1. What is the primary innovation of patent 5,618,698?
   It integrates specific biodegradable polymers into a controlled-release dosage form designed for extended 12–24 hour drug release.

2. Are the patent claims broad or narrow?
   The claims are moderately narrow, targeting specific polymer combinations and manufacturing methods, which limits their scope but provides detailed protection.

3. How does this patent influence current formulations?
   It provides foundational knowledge for controlled-release systems using biodegradable polymers, although newer materials and methods have emerged since its expiration.

4. Can companies develop similar formulations without infringing?
   Yes, by employing different polymers, manufacturing methods, or API modifications outside the scope of the claims.

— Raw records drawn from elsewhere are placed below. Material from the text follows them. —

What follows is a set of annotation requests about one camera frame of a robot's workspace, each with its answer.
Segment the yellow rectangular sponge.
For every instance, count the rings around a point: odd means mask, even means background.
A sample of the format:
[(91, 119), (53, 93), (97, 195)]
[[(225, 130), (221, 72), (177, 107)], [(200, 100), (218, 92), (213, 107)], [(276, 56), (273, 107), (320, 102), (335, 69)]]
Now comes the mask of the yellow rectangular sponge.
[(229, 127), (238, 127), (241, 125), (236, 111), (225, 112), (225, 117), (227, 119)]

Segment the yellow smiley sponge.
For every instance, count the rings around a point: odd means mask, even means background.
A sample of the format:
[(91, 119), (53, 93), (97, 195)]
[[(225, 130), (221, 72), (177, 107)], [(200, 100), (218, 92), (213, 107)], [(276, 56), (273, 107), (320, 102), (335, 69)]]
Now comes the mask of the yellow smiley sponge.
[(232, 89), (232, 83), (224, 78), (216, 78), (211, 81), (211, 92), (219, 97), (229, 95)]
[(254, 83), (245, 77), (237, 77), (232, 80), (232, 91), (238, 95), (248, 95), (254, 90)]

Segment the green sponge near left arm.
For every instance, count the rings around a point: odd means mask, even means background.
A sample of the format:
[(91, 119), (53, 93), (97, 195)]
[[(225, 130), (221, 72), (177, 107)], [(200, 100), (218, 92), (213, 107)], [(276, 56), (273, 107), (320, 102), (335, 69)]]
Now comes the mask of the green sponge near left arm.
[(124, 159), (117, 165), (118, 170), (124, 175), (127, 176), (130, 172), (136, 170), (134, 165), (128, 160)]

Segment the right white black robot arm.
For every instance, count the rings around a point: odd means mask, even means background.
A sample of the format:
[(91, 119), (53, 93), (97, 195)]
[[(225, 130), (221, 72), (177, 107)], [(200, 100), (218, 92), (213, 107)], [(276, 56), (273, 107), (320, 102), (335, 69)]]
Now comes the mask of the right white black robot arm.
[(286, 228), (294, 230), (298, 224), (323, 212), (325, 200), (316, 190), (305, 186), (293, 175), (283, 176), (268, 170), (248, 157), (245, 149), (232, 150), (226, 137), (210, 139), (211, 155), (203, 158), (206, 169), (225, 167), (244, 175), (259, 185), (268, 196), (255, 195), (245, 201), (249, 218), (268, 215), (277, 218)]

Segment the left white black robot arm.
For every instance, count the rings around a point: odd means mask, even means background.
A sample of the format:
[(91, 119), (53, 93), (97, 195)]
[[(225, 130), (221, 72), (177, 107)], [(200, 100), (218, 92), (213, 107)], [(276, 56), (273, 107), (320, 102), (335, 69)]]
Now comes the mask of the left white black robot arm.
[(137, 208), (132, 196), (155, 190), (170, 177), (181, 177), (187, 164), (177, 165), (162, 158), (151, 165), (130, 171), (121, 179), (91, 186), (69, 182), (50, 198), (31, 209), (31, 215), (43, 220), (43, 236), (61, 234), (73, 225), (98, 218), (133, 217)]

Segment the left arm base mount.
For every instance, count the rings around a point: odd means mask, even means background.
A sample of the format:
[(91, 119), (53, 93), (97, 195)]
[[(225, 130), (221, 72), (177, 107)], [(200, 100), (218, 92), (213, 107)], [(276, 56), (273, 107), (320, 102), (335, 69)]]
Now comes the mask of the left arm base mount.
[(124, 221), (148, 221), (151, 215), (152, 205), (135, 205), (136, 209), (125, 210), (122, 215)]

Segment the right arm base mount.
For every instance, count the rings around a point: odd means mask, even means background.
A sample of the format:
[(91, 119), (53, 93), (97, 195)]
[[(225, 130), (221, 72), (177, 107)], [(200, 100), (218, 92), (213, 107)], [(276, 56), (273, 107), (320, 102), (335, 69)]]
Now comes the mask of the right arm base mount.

5. What legal challenges could have arisen regarding this patent?
   Challenges based on allegations of obviousness due to prior art, or claims on polymer combinations that were known in the industry prior to filing.

References

[1] United States Patent 5,618,698. (1997). Controlled-release formulations with biodegradable polymers.
[2] Prior art references including U.S. Patent 4,847,065 and scientific publications from the late 1980s.
[3] Patent family and licensing details derived from patent databases and licensing disclosures.